Ce chevalier pourrait très bien avoir été commis à la garde d’une des nombreuses forteresses qui constituent ce qu’il est convenu d’appeler le « verrou de Neufchâteau ». En effet, la région du Bassigny où se situe Beaufremont revêt dès le XIème siècle une importance stratégique particulière du fait de la proximité de la haute vallée de la Meuse qui matérialise la frontière entre les principautés lorraines (comté de Bar et duché de Lorraine) et le comté de Champagne. Chacune de ces puissances marque son territoire en érigeant des points fortifiés qu’elle fait garder par des chevaliers ou remet à des vassaux (Neufchâteau, Châtenois, Bourmont, Rorthey, ...). Quant à savoir qui était ce Liébaud, on ne le saura sans doute jamais, mais on peut émettre l’hypothèse qu’il s’agisse d’un cadet d’un lignage noble qui émerge alors dans la région.

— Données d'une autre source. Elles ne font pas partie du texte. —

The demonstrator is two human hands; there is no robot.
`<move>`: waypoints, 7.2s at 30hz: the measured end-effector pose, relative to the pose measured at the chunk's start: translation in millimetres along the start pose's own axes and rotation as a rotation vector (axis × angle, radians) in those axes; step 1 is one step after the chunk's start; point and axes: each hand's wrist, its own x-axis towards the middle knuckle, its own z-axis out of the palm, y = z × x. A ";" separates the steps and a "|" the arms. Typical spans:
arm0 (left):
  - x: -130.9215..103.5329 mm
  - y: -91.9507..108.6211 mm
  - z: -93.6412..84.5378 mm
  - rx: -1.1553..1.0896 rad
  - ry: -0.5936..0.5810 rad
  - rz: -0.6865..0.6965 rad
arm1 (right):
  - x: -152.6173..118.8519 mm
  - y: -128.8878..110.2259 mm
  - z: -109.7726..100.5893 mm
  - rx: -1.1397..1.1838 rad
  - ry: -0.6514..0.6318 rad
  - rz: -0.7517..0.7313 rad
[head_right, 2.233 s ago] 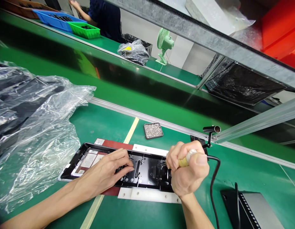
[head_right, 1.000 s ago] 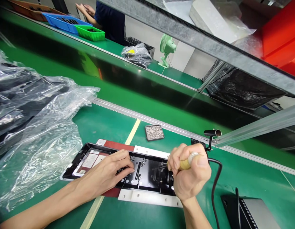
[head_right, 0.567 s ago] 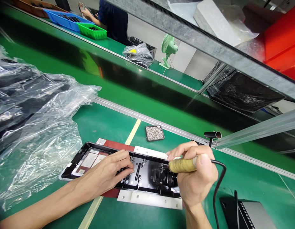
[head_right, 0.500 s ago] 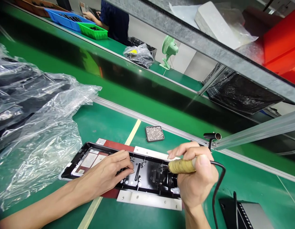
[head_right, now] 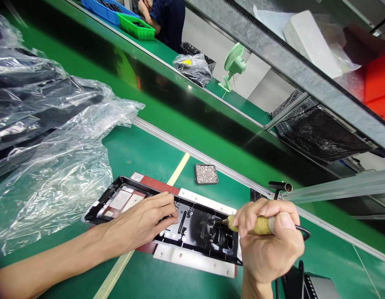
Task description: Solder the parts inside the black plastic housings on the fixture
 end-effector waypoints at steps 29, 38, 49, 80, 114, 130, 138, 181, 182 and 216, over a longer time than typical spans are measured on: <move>-2.8 0.7 -2.7 -0.011 0.004 -0.004 | -7.3 2.1 11.1 0.072 0.078 0.047; -4.5 -2.4 -0.3 -0.024 -0.021 -0.026 | -7.3 5.0 10.9 0.097 0.085 0.043; -3.8 -1.2 -1.5 -0.028 -0.021 -0.033 | -8.2 3.5 14.9 0.071 0.090 0.029; -3.7 -2.7 1.4 -0.036 -0.008 -0.031 | -6.4 5.5 14.9 0.105 0.070 0.062; -3.2 0.2 -1.5 -0.007 -0.019 -0.028 | -8.1 2.8 23.0 0.131 0.132 0.132; -2.9 0.0 -1.4 -0.007 -0.036 -0.040 | -11.0 3.9 22.4 0.131 0.120 0.133; -3.4 -0.9 -0.2 -0.006 -0.035 -0.041 | -11.1 3.3 23.1 0.132 0.139 0.151; -6.0 -6.4 4.6 -0.056 -0.046 -0.060 | -15.6 1.9 17.3 0.084 0.075 0.133; -6.1 -6.2 4.5 -0.057 -0.047 -0.061 | -15.3 1.7 17.2 0.082 0.075 0.133; -6.2 -1.3 1.6 -0.056 -0.075 -0.069 | -2.4 -19.3 -10.2 0.132 -0.027 -0.042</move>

D’autant que la charte de 1115 est le seul texte connu portant mention de Liébaud Ier de Beaufremont . Par contre, sa descendance est beaucoup mieux renseignée, notamment son fils Hugues qui est repéré dans une vingtaine d’actes entre 1144 et 1190. Il s’agit essentiellement de chartes dans lesquelles Hugues est présent comme témoin, émanant des évêques de Toul Henri de Lorraine (1126-1165) et Pierre de Brixey (1168-1191), de l’évêque de Langres Gauthier de Bourgogne (1163-1179), du duc de Lorraine Simon II (1176-1205) et du comte de Bar Henri Ier (1170-1190). La plupart de ces actes concernent des donations aux grands établissements ecclésiastiques de la région (abbayes de Chaumousey, de Morimond, de l’Etanche, de La Crête et de Mureau, prieuré de Châtenois), certaines de ces donations émanant d’Hugues lui-même ou de ses frères et sœurs. On a là une idée du réseau qu’est alors en train d’intégrer Hugues (pour la première fois appelé seigneur de Beaufremont en 1180), celui des grands seigneurs laïcs et ecclésiastiques du Bassigny champenois et lorrain.